About this exercise: Where does the word "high" appear in the entries below? Copy each line that holds it.

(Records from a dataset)
====

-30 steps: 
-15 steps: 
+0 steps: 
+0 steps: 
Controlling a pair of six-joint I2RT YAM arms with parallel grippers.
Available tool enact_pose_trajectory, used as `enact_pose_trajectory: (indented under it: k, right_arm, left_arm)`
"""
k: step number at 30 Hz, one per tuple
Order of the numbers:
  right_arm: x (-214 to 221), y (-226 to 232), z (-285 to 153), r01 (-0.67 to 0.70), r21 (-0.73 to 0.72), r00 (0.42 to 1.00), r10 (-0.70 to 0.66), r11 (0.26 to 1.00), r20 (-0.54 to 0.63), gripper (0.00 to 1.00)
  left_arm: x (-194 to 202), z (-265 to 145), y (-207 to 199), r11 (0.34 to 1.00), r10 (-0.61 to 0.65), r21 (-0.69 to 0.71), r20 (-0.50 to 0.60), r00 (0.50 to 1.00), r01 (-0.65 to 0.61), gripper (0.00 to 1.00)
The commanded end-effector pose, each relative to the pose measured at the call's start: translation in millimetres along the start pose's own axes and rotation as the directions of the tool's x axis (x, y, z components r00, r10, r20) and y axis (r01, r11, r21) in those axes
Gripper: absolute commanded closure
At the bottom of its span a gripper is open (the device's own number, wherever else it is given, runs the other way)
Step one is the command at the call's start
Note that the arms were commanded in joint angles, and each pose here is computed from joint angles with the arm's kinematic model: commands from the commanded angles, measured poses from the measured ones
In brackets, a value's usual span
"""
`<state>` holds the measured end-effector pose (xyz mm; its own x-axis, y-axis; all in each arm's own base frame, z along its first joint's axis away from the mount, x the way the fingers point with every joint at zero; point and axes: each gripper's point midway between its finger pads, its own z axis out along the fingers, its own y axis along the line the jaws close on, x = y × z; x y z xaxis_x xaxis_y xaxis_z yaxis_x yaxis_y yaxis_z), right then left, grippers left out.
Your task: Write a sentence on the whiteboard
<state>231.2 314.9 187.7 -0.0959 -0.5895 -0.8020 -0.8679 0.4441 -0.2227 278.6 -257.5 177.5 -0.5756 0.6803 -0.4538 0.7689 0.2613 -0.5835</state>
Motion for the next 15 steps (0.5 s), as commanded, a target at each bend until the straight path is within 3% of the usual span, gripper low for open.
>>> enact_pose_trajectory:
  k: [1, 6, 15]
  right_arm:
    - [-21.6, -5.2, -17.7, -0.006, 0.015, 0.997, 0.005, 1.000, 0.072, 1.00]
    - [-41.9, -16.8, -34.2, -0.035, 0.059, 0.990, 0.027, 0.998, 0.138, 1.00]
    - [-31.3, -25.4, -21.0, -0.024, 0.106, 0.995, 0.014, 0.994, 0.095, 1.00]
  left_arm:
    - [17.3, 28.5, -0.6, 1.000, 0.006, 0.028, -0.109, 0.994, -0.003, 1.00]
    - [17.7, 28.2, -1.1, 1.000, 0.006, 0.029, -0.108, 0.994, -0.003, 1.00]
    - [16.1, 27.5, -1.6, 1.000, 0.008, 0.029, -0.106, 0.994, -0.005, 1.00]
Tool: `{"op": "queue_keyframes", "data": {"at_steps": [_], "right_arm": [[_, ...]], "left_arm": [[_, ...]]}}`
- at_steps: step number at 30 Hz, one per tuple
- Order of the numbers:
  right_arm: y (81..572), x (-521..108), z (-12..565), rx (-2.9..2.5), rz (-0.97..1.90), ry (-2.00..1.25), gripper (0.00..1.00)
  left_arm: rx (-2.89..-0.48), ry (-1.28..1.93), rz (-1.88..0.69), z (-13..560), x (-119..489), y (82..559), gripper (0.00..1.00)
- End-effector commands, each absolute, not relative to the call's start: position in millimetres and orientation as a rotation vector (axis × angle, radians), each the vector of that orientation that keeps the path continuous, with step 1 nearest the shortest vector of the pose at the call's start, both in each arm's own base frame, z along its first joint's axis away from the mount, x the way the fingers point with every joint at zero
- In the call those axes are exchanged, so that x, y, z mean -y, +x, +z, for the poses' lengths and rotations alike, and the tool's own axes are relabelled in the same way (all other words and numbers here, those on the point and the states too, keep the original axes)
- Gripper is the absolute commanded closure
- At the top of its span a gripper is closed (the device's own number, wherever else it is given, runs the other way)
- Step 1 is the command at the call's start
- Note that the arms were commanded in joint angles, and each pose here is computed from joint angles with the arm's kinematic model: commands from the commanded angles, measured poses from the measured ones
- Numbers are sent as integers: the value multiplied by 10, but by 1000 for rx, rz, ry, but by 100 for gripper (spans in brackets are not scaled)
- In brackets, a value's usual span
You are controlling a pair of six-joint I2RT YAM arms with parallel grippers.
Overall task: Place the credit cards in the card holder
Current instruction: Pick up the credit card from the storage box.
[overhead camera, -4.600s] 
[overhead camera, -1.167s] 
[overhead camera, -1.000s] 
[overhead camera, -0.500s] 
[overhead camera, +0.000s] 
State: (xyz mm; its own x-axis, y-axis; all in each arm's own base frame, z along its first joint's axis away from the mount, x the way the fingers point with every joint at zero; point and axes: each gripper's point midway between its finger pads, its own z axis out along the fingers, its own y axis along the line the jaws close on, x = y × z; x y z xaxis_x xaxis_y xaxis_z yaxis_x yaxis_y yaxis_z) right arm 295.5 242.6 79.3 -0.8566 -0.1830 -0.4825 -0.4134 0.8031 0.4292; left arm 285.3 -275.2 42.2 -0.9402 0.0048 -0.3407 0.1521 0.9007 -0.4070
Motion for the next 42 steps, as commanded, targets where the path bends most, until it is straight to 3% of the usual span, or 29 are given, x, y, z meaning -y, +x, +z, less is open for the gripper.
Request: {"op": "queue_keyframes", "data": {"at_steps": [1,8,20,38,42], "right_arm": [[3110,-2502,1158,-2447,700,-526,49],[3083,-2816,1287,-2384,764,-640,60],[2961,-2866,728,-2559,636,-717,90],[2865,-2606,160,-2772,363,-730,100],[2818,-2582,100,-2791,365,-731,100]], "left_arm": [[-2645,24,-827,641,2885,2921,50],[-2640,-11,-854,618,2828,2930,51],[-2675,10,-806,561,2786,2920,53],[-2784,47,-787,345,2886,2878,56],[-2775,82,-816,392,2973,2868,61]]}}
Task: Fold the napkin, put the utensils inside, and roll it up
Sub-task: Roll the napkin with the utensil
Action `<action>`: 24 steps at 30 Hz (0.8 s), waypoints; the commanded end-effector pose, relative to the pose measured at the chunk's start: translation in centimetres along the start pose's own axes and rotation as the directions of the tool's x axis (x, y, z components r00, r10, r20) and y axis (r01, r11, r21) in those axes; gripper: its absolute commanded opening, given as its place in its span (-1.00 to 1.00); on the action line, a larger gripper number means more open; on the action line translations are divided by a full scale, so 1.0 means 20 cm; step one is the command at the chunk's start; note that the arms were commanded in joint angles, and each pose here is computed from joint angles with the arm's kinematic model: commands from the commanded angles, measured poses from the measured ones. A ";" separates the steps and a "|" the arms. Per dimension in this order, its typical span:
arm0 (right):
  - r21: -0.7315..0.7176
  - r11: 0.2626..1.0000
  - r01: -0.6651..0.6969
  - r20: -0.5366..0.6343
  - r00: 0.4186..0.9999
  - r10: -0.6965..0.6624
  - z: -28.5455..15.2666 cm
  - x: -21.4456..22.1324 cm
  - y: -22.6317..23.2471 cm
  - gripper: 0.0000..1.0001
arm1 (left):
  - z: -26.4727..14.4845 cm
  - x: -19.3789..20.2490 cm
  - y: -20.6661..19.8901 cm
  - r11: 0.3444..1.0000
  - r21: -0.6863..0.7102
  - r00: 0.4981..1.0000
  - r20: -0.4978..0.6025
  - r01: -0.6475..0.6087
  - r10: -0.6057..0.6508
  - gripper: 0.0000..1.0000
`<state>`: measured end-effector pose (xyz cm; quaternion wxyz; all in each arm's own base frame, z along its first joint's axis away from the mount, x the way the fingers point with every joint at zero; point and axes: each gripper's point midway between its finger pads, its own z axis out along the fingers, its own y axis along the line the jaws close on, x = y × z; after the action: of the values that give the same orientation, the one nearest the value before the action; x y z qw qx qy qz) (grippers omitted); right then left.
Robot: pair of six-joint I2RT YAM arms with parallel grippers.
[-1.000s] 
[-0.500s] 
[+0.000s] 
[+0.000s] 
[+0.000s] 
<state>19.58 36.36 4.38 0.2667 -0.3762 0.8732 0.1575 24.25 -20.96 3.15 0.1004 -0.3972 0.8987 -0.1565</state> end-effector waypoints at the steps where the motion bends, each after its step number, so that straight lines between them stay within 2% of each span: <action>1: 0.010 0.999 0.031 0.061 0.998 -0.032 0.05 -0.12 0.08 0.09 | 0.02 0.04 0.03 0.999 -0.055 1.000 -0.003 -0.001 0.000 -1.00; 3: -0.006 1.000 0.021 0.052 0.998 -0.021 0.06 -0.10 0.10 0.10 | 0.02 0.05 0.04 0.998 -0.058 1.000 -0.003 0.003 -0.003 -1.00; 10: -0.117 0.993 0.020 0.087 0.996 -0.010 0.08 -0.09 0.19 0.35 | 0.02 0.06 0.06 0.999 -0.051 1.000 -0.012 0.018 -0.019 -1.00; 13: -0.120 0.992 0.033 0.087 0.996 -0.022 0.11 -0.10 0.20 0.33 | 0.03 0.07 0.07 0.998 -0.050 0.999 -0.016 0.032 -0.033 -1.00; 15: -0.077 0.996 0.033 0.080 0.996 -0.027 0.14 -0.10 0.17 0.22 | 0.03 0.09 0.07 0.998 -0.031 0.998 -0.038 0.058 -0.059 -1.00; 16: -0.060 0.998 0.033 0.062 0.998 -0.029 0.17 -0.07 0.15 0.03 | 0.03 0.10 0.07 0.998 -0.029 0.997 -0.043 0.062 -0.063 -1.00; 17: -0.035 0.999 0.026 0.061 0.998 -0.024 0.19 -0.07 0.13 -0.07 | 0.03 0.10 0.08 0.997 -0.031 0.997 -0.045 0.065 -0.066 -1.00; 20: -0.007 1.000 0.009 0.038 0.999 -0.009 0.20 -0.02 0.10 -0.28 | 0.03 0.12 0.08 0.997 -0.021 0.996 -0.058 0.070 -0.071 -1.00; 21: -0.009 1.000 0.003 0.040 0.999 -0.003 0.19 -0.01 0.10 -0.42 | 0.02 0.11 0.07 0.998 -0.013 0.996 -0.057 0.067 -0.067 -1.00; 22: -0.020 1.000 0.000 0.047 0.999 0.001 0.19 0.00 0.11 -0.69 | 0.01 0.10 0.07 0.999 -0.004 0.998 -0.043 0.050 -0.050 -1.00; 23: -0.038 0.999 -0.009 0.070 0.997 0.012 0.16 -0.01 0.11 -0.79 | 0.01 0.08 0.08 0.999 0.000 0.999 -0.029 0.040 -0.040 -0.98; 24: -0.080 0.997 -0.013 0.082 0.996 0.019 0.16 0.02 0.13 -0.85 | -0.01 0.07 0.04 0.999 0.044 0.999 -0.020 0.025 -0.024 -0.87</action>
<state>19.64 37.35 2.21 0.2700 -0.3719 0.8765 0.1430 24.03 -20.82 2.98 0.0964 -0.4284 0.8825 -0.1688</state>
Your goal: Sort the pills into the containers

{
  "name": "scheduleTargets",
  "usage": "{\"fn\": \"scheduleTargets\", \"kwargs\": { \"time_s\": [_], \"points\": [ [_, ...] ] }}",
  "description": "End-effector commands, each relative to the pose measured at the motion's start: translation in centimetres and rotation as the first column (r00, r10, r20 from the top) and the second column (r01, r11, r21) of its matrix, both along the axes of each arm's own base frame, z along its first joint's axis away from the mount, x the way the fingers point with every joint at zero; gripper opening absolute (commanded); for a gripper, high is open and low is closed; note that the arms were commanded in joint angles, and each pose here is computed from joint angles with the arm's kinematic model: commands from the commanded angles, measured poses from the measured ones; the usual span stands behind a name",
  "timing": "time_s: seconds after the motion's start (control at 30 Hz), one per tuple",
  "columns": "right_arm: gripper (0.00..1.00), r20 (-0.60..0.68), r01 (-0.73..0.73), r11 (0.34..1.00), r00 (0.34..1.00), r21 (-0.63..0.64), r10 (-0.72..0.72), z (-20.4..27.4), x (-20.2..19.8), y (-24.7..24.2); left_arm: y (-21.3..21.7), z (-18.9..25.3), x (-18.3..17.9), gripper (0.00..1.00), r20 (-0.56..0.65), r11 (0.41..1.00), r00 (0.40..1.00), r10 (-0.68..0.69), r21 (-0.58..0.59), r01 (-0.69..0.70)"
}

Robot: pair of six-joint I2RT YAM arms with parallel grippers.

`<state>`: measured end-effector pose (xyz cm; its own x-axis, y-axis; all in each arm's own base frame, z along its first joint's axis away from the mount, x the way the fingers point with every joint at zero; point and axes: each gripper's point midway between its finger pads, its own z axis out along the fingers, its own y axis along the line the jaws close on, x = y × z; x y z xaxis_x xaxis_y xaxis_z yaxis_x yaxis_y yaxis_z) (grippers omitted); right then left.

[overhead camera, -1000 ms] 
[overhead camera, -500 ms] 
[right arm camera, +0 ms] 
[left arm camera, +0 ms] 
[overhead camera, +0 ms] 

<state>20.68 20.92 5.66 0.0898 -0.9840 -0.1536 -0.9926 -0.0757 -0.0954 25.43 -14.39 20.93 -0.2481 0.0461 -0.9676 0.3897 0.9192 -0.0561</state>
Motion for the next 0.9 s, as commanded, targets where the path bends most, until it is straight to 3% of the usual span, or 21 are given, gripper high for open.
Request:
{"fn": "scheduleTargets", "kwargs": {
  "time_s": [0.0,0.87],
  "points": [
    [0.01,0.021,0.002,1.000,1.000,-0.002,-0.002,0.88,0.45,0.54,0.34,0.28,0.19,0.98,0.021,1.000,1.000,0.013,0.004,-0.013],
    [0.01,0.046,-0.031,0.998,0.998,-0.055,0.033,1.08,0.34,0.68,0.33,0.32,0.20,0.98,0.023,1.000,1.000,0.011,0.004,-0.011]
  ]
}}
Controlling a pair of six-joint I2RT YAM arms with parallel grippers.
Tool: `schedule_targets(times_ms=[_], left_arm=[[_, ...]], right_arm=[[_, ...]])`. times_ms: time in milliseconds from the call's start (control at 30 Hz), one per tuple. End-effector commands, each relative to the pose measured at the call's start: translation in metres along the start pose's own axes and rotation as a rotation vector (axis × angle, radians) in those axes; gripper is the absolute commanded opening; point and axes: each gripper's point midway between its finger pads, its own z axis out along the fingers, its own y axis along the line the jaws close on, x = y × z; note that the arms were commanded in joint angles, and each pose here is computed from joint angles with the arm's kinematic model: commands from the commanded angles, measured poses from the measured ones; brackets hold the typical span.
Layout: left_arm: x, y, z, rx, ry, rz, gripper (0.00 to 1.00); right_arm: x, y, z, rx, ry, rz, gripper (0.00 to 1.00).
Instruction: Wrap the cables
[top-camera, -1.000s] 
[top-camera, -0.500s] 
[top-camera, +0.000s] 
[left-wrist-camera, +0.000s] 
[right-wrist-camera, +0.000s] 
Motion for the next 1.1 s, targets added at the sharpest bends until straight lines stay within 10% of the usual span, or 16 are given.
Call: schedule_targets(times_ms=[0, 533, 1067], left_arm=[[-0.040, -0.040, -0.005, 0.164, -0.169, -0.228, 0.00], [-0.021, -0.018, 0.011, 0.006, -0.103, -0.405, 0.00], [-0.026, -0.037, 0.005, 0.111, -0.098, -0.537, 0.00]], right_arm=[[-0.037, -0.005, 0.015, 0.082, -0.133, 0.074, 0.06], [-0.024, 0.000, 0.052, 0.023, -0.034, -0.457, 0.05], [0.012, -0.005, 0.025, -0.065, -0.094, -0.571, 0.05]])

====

Final answer:
  "description": "End-effector commands, each relative to the pose measured at the motion's start: translation in centimetres and rotation as the first column (r00, r10, r20 from the top) and the second column (r01, r11, r21) of its matrix, both along the axes of each arm's own base frame, z along its first joint's axis away from the mount, x the way the fingers point with every joint at zero; gripper opening absolute (commanded); for a gripper, high is open and low is closed; note that the arms were commanded in joint angles, and each pose here is computed from joint angles with the arm's kinematic model: commands from the commanded angles, measured poses from the measured ones; the usual span stands behind a name",
Motion for the next 0.9 s, as commanded, targets where the path bends most, until it is straight to 3% of the usual span, or 21 are given, gripper high for open.

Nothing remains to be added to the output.